Lynch, admits the state needs an image makeover, but he says its anti-business reputation is more perception than reality.
"The state could do a better job of PR by appearing business-friendly," Lynch said. "It needs to make business people believe that California is a good place to be."
At VSP, growth is humming along despite recession; its eyewear brands have gone global and the core business a 57 million-member vision benefit plan is among the largest in the nation.
VSP is a $3.7 billion company of international reach in a growing health field with a skilled, white-collar workforce.
The not-for-profit's success hasn't gone unnoticed by states looking to lure the company to faraway ZIP codes in Oklahoma City, Phoenix, Dallas or Buffalo by trading on California's reputation as a state unfriendly to business.
"We've been heavily recruited (by other states). The drumbeat's pretty loud," Lynch told The Bee this week.
Lynch remains firm in his commitment to California and the Sacramento area, but other companies have been receptive to the idea of relocating.
Late last month, Ronald Mittelstaedt, CEO of Folsom-based Waste Connections Inc., the Sacramento area's largest publicly traded company, said his firm was considering a move to Texas.
Mittelstaedt declined to be interviewed for this story. But in an earlier Bee story he said: "This is the worst state in the country to do business in," citing a tough business climate and a "dysfunctional" state Legislature.
Changing that perception is the job of people like Brook Taylor, a spokesman at the Governor's Office of Economic Development, or GoED.
Taylor said California, home to Apple, Google and more than 50 Fortune 500 companies, relies on its competitive advantage to keep and expand existing businesses while attracting and encouraging new firms.
Taylor ticked off a number of enticements, including tax credits for research and development and new markets; tax exemptions for clean technology manufacturing; expansion grants and loan guarantees for small business.
"We offer incentives that save businesses time and money. We're a worldwide leader in high tech, clean tech, venture capital, green tech. We have the tools businesses need to grow. California is still at the forefront," Taylor said.

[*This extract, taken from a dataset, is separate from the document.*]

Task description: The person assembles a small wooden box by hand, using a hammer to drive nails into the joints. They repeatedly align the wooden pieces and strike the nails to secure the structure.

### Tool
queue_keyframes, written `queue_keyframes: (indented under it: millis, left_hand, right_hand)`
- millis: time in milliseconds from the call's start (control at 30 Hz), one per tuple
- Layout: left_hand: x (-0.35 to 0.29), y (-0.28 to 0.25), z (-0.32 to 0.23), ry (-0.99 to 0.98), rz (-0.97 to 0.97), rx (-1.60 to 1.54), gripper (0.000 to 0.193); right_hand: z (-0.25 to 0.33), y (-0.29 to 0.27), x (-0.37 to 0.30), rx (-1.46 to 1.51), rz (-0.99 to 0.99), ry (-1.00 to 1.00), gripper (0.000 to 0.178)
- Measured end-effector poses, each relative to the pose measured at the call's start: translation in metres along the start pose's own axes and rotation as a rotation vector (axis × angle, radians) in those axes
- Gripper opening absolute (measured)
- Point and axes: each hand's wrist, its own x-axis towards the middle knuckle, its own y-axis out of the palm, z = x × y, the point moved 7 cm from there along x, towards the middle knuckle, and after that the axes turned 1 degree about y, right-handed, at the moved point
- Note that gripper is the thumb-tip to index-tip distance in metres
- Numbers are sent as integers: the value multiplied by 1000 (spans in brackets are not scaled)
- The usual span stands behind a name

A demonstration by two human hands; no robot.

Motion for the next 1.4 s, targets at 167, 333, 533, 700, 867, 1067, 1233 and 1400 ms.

"But," he added, "we're losing the PR war." Aggressive competition from Texas, Arizona, Nevada and other states, has made California a tough sell.
Some business leaders say that real problems underlie the state's image issues. They say thickets of regulation, taxes and complex legislation are choking off business and chasing away companies.
A stalled economy only adds to the frustration, said Jack Stewart, president of the California Manufacturers & Technology Association.
"California is in two holes: the economy is a big hole we have to climb out of and we're in a big PR hole," he said.
"We need an economic development program to grow revenues and the economy," Stewart said. "Our No. 1 priority need to be to keep what (businesses) we have and don't chase the others out of here. We need somebody in government who'll be a cheerleader for California."